Description of the task →
The data below should be transcribed in full, with no picture included.

Dataset content →
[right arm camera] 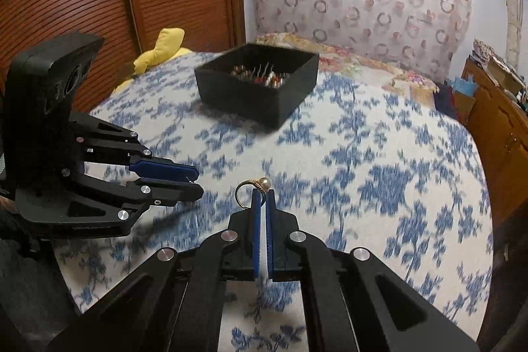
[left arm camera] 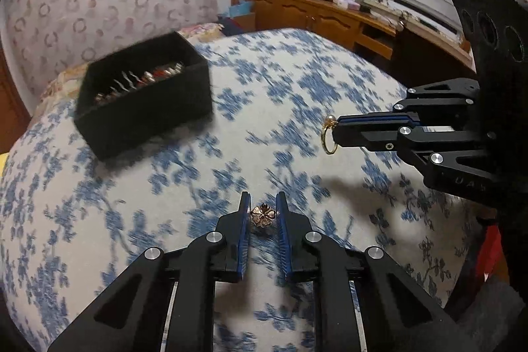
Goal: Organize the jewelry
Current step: 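Lower both rings into the black box and open both grippers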
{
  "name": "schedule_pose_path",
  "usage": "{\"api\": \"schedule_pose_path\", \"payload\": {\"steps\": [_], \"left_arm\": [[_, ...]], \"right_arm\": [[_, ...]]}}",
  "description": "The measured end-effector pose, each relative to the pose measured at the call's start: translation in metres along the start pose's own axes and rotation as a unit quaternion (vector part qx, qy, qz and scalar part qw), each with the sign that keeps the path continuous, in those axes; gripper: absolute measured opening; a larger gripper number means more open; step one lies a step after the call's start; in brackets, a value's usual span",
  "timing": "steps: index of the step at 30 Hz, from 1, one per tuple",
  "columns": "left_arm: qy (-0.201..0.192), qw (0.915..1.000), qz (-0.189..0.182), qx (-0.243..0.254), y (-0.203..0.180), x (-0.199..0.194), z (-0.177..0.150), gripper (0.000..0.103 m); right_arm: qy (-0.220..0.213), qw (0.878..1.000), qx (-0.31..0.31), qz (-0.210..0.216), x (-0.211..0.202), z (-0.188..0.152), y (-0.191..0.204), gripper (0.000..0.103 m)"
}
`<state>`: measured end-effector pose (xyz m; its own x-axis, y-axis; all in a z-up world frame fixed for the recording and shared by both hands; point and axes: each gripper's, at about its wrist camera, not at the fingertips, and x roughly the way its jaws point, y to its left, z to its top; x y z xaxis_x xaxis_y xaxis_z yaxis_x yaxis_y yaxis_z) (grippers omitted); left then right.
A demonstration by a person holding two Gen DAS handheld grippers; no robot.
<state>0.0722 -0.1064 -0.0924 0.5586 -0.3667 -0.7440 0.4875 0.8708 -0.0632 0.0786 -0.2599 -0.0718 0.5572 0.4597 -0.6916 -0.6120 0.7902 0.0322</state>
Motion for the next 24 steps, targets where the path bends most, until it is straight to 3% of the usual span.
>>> {"api": "schedule_pose_path", "payload": {"steps": [10, 24], "left_arm": [[-0.054, 0.9970, 0.043, -0.036, 0.048, -0.021, 0.041, 0.014], [-0.073, 0.9902, 0.082, -0.086, 0.107, -0.011, 0.077, 0.015]], "right_arm": [[-0.050, 0.999, 0.000, -0.001, 0.019, 0.068, -0.007, 0.003], [-0.039, 0.999, -0.001, 0.023, 0.076, 0.120, -0.014, 0.004]]}}
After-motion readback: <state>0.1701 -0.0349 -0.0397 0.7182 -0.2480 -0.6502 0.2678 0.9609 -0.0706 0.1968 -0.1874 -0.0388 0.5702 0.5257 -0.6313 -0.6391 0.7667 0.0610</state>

Output for this exercise →
[right arm camera] 
[left arm camera] 
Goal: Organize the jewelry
Current step: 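Lower both rings into the black box and open both grippers
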{
  "name": "schedule_pose_path",
  "usage": "{\"api\": \"schedule_pose_path\", \"payload\": {\"steps\": [_], \"left_arm\": [[_, ...]], \"right_arm\": [[_, ...]]}}",
  "description": "The measured end-effector pose, each relative to the pose measured at the call's start: translation in metres along the start pose's own axes and rotation as a unit quaternion (vector part qx, qy, qz and scalar part qw), each with the sign that keeps the path continuous, in those axes; gripper: absolute measured opening; a larger gripper number means more open; step one lies a step after the call's start; in brackets, a value's usual span",
  "timing": "steps: index of the step at 30 Hz, from 1, one per tuple",
  "columns": "left_arm: qy (-0.201..0.192), qw (0.915..1.000), qz (-0.189..0.182), qx (-0.243..0.254), y (-0.203..0.180), x (-0.199..0.194), z (-0.177..0.150), gripper (0.000..0.103 m); right_arm: qy (-0.220..0.213), qw (0.878..1.000), qx (-0.31..0.31), qz (-0.210..0.216), x (-0.211..0.202), z (-0.188..0.152), y (-0.191..0.204), gripper (0.000..0.103 m)"
}
`<state>`: measured end-effector pose (xyz m; its own x-axis, y-axis; all in a z-up world frame fixed for the recording and shared by both hands; point and axes: each gripper's, at about its wrist camera, not at the fingertips, and x roughly the way its jaws point, y to its left, z to its top; x y z xaxis_x xaxis_y xaxis_z yaxis_x yaxis_y yaxis_z) (grippers omitted); left then right.
A demonstration by a person holding two Gen DAS handheld grippers; no robot.
<state>0.0722 -0.1064 -0.0924 0.5586 -0.3667 -0.7440 0.4875 0.8708 -0.0632 0.0786 -0.2599 -0.0718 0.5572 0.4597 -0.6916 -0.6120 0.7902 0.0322</state>
Motion for the next 24 steps, targets where the path bends most, until it is straight to 3% of the usual span.
>>> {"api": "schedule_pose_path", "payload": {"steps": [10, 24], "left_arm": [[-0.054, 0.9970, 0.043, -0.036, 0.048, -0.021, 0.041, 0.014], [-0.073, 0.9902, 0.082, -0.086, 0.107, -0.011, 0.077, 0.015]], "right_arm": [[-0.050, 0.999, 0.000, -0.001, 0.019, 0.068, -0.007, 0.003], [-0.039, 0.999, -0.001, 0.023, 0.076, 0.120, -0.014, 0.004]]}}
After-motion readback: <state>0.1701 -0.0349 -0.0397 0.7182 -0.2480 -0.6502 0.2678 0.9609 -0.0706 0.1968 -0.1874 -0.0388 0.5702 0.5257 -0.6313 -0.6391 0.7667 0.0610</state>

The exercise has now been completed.